In other words, Paul decided, I do not work for Olivia Haddock, and this morning I’m going to make that fact clear to that spineless little milquetoast Rick. That’s number one. Next, Paul decided, the recycling box is a recycling box, not the portal to some bottomless, infernal pit. I was upset, he thought, my mind was playing tricks on me. Just as it was—decision number three—when I thought I saw the Colonel give a thumbs-up to Boy G and the others on the bridge. For obvious reasons—thank you, Charlotte—I am prone to seeing the bizarre around every corner.

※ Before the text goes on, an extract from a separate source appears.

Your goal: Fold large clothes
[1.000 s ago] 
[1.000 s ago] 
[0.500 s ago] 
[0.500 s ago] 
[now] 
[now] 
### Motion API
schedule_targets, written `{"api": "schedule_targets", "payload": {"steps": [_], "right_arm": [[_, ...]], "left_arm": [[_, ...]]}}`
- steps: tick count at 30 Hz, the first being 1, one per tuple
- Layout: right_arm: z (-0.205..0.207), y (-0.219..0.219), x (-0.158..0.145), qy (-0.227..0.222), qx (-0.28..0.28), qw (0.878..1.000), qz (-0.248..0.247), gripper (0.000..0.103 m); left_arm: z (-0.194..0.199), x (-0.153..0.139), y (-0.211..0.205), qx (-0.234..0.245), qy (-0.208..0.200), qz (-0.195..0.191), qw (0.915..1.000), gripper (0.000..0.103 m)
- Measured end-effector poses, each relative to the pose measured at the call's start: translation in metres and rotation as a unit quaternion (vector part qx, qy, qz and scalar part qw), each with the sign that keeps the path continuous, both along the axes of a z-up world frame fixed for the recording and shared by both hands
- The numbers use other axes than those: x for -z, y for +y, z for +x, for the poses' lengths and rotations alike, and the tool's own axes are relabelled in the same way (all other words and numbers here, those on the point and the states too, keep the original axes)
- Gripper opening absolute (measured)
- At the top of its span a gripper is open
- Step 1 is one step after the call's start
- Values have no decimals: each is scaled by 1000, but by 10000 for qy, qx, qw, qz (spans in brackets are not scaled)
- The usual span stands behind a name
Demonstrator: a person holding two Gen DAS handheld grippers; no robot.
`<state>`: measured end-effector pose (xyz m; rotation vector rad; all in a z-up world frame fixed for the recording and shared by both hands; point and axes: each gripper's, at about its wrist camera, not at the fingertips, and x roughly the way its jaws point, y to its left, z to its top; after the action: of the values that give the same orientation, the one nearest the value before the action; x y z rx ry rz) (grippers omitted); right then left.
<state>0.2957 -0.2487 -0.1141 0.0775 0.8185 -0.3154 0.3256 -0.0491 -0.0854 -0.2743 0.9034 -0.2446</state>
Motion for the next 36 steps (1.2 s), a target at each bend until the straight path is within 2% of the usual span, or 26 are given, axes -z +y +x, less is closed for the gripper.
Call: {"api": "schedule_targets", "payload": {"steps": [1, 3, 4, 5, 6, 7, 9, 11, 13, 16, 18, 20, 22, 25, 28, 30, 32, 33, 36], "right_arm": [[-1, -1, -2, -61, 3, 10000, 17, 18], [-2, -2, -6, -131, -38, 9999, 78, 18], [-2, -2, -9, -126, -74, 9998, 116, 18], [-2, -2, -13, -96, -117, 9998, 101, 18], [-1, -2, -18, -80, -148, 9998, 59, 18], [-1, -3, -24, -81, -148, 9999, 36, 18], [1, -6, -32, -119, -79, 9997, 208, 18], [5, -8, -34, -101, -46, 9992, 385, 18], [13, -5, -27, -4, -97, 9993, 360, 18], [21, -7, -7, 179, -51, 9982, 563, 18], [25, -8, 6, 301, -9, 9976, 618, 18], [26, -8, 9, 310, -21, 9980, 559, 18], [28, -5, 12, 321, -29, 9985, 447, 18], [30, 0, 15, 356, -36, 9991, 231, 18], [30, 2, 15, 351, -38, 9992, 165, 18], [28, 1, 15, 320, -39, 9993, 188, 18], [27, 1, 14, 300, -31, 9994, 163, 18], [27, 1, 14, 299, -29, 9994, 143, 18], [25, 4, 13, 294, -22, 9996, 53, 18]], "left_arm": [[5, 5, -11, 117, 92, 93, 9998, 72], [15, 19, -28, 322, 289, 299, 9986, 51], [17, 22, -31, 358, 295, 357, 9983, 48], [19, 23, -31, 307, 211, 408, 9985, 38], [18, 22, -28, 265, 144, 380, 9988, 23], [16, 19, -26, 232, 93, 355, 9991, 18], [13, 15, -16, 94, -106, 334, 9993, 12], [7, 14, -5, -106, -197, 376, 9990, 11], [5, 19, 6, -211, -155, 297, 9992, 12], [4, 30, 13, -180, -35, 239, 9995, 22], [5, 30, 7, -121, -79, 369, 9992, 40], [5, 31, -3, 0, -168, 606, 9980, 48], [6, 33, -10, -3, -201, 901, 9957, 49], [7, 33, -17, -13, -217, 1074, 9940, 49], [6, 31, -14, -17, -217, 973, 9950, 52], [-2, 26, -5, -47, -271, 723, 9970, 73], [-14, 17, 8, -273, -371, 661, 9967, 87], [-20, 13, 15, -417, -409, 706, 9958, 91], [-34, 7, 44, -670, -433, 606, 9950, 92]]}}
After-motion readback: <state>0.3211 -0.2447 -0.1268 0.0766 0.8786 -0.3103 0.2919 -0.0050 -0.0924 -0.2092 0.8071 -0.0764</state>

Paul sloshed the eggs, still runny, onto his purple plate, and retrieved the salsa from the dank recesses of his fridge. Number four: no more lunches with the Colonel and his stooges. I don’t know what they want from me, and I certainly don’t want anything from them. He doused the eggs liberally with salsa, then hesitated with a forkful halfway to his lips. What number am I up to? he wondered, then decided, I tidied up my own apartment last night, before Callie showed up. I just don’t remember doing it. And finally, I stuck the Tiffany’s box in my pocket without thinking about it, brought it home myself, and left it on the bed. ‘Nuff said. The end.
After breakfast, Paul put the Tiffany’s box into his lunch bag with his cheese sandwich and his little baggie of pickles. As he carried it out to his car in the early morning heat, he was intercepted by Mrs. Prettyman, who came teetering down the parking lot in her high heels as if walking on tiptoe. “Oh, Mr. Trilby!” she sang.